[Stored data entries]
*****
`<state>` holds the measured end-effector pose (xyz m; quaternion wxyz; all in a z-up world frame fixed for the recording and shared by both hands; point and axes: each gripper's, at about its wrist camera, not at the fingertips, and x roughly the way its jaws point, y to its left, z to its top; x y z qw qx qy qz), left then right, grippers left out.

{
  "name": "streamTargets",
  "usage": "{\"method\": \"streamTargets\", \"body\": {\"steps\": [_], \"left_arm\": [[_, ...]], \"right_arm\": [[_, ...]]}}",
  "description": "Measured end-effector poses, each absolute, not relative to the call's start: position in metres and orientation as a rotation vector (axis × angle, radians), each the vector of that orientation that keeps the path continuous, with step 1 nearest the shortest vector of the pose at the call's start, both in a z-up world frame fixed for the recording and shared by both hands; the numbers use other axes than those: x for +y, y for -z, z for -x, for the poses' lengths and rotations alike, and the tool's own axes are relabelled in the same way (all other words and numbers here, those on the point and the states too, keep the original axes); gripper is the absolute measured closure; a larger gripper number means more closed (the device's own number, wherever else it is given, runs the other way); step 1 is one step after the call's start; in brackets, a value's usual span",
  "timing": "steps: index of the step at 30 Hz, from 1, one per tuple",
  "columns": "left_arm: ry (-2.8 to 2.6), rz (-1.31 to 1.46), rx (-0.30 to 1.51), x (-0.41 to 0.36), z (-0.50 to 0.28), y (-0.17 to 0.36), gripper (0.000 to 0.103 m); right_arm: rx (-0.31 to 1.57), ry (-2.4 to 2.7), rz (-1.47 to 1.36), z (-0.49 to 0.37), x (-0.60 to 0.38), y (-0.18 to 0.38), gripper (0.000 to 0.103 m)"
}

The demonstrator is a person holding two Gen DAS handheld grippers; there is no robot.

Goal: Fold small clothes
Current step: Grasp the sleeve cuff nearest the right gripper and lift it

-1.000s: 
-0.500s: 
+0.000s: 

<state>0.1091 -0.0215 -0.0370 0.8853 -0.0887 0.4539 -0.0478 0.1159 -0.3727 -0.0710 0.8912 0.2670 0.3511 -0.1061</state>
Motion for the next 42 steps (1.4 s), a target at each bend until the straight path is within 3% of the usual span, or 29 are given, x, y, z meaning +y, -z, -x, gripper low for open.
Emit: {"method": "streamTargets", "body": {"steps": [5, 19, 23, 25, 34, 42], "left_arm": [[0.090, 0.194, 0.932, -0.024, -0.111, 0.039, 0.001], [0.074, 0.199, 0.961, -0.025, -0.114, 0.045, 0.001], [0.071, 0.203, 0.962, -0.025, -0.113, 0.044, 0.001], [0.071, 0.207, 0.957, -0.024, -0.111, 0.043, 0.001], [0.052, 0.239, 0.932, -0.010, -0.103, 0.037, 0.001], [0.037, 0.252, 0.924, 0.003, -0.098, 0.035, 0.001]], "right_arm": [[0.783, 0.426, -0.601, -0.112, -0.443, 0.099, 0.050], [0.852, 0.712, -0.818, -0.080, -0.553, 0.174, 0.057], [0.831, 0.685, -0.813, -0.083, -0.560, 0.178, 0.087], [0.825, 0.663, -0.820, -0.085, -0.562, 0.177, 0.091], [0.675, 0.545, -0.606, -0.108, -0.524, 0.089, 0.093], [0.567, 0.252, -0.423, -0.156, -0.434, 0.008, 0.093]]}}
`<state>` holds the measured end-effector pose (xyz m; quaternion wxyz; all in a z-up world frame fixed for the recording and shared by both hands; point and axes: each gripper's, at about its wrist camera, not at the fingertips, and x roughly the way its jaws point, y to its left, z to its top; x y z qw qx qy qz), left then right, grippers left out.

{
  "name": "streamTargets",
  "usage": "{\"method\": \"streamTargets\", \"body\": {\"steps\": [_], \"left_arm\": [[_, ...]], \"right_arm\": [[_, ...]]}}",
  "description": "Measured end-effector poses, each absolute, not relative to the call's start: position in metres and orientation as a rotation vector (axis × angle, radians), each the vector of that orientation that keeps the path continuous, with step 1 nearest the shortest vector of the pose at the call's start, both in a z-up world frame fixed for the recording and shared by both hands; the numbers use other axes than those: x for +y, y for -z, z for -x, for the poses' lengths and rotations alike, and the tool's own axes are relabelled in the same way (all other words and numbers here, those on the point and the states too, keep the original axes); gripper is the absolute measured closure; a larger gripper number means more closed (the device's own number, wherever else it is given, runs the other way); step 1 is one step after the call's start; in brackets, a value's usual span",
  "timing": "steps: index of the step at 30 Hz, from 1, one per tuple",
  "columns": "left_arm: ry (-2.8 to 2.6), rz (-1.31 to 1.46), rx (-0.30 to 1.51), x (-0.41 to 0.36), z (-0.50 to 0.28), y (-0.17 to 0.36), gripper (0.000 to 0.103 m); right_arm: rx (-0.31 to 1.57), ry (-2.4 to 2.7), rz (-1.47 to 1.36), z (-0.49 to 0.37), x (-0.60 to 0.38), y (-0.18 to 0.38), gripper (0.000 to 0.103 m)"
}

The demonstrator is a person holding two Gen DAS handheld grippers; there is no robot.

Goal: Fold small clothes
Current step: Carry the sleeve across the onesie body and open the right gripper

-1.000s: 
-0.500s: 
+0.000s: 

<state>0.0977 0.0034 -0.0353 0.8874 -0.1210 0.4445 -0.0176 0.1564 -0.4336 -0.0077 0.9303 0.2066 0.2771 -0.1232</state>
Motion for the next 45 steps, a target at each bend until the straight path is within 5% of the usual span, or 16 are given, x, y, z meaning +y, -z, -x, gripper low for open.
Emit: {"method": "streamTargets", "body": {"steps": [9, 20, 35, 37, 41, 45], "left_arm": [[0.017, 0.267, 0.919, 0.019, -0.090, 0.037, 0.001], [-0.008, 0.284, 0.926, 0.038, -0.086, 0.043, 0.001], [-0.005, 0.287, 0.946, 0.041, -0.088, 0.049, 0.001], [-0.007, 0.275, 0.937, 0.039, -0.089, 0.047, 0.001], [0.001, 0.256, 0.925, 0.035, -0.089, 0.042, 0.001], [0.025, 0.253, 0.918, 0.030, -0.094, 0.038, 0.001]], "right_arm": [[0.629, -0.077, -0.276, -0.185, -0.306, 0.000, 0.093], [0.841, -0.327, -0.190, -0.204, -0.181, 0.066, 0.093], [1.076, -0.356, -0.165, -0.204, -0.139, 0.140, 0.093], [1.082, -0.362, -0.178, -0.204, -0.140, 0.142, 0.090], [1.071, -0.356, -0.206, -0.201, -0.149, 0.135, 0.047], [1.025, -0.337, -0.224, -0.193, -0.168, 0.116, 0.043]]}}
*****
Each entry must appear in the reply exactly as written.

» **RESULT OF THIS TASK**
`<state>` holds the measured end-effector pose (xyz m; quaternion wxyz; all in a z-up world frame fixed for the recording and shared by both hands; point and axes: each gripper's, at about its wrist camera, not at the fingertips, and x roughly the way its jaws point, y to its left, z to its top; x y z qw qx qy qz), left then right, grippers left out.

{
  "name": "streamTargets",
  "usage": "{\"method\": \"streamTargets\", \"body\": {\"steps\": [_], \"left_arm\": [[_, ...]], \"right_arm\": [[_, ...]]}}",
  "description": "Measured end-effector poses, each absolute, not relative to the call's start: position in metres and orientation as a rotation vector (axis × angle, radians), each the vector of that orientation that keeps the path continuous, with step 1 nearest the shortest vector of the pose at the call's start, both in a z-up world frame fixed for the recording and shared by both hands; the numbers use other axes than those: x for +y, y for -z, z for -x, for the poses' lengths and rotations alike, and the tool's own axes are relabelled in the same way (all other words and numbers here, those on the point and the states too, keep the original axes); gripper is the absolute measured closure; a larger gripper number means more closed (the device's own number, wherever else it is given, runs the other way); step 1 is one step after the call's start; in brackets, a value's usual span",
  "timing": "steps: index of the step at 30 Hz, from 1, one per tuple",
  "columns": "left_arm: ry (-2.8 to 2.6), rz (-1.31 to 1.46), rx (-0.30 to 1.51), x (-0.41 to 0.36), z (-0.50 to 0.28), y (-0.17 to 0.36), gripper (0.000 to 0.103 m); right_arm: rx (-0.31 to 1.57), ry (-2.4 to 2.7), rz (-1.47 to 1.36), z (-0.49 to 0.37), x (-0.60 to 0.38), y (-0.18 to 0.38), gripper (0.000 to 0.103 m)"
}

The demonstrator is a person holding two Gen DAS handheld grippers; there is no robot.

Goal: Fold small clothes
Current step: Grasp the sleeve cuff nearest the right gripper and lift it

-1.000s: 
-0.500s: 
+0.000s: 

<state>0.1091 -0.0215 -0.0370 0.8853 -0.0887 0.4539 -0.0478 0.1159 -0.3727 -0.0710 0.8912 0.2670 0.3511 -0.1061</state>
Motion for the next 42 steps (1.4 s), a target at each bend until the straight path is within 3% of the usual span, or 29 are given, x, y, z meaning +y, -z, -x, gripper low for open.
Emit: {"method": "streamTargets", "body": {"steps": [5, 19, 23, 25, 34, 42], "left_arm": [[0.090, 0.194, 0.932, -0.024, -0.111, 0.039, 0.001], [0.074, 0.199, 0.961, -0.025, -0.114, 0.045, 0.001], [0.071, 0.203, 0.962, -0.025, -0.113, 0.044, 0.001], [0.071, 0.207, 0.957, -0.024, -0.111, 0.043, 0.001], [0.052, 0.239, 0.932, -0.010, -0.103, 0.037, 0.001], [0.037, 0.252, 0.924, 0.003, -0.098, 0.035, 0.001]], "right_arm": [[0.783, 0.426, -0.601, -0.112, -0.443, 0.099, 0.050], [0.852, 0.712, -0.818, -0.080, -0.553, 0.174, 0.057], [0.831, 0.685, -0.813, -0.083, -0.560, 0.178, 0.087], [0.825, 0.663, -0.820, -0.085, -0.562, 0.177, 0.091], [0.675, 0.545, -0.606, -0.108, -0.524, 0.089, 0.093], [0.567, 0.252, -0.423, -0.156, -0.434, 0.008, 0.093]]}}
`<state>` holds the measured end-effector pose (xyz m; quaternion wxyz; all in a z-up world frame fixed for the recording and shared by both hands; point and axes: each gripper's, at about its wrist camera, not at the fingertips, and x roughly the way its jaws point, y to its left, z to its top; x y z qw qx qy qz), left then right, grippers left out.

{
  "name": "streamTargets",
  "usage": "{\"method\": \"streamTargets\", \"body\": {\"steps\": [_], \"left_arm\": [[_, ...]], \"right_arm\": [[_, ...]]}}",
  "description": "Measured end-effector poses, each absolute, not relative to the call's start: position in metres and orientation as a rotation vector (axis × angle, radians), each the vector of that orientation that keeps the path continuous, with step 1 nearest the shortest vector of the pose at the call's start, both in a z-up world frame fixed for the recording and shared by both hands; the numbers use other axes than those: x for +y, y for -z, z for -x, for the poses' lengths and rotations alike, and the tool's own axes are relabelled in the same way (all other words and numbers here, those on the point and the states too, keep the original axes); gripper is the absolute measured closure; a larger gripper number means more closed (the device's own number, wherever else it is given, runs the other way); step 1 is one step after the call's start; in brackets, a value's usual span",
  "timing": "steps: index of the step at 30 Hz, from 1, one per tuple",
  "columns": "left_arm: ry (-2.8 to 2.6), rz (-1.31 to 1.46), rx (-0.30 to 1.51), x (-0.41 to 0.36), z (-0.50 to 0.28), y (-0.17 to 0.36), gripper (0.000 to 0.103 m); right_arm: rx (-0.31 to 1.57), ry (-2.4 to 2.7), rz (-1.47 to 1.36), z (-0.49 to 0.37), x (-0.60 to 0.38), y (-0.18 to 0.38), gripper (0.000 to 0.103 m)"
}

The demonstrator is a person holding two Gen DAS handheld grippers; there is no robot.

Goal: Fold small clothes
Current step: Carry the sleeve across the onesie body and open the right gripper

-1.000s: 
-0.500s: 
+0.000s: 

<state>0.0977 0.0034 -0.0353 0.8874 -0.1210 0.4445 -0.0176 0.1564 -0.4336 -0.0077 0.9303 0.2066 0.2771 -0.1232</state>
Motion for the next 45 steps, a target at each bend until the straight path is within 5% of the usual span, or 16 are given, x, y, z meaning +y, -z, -x, gripper low for open.
Emit: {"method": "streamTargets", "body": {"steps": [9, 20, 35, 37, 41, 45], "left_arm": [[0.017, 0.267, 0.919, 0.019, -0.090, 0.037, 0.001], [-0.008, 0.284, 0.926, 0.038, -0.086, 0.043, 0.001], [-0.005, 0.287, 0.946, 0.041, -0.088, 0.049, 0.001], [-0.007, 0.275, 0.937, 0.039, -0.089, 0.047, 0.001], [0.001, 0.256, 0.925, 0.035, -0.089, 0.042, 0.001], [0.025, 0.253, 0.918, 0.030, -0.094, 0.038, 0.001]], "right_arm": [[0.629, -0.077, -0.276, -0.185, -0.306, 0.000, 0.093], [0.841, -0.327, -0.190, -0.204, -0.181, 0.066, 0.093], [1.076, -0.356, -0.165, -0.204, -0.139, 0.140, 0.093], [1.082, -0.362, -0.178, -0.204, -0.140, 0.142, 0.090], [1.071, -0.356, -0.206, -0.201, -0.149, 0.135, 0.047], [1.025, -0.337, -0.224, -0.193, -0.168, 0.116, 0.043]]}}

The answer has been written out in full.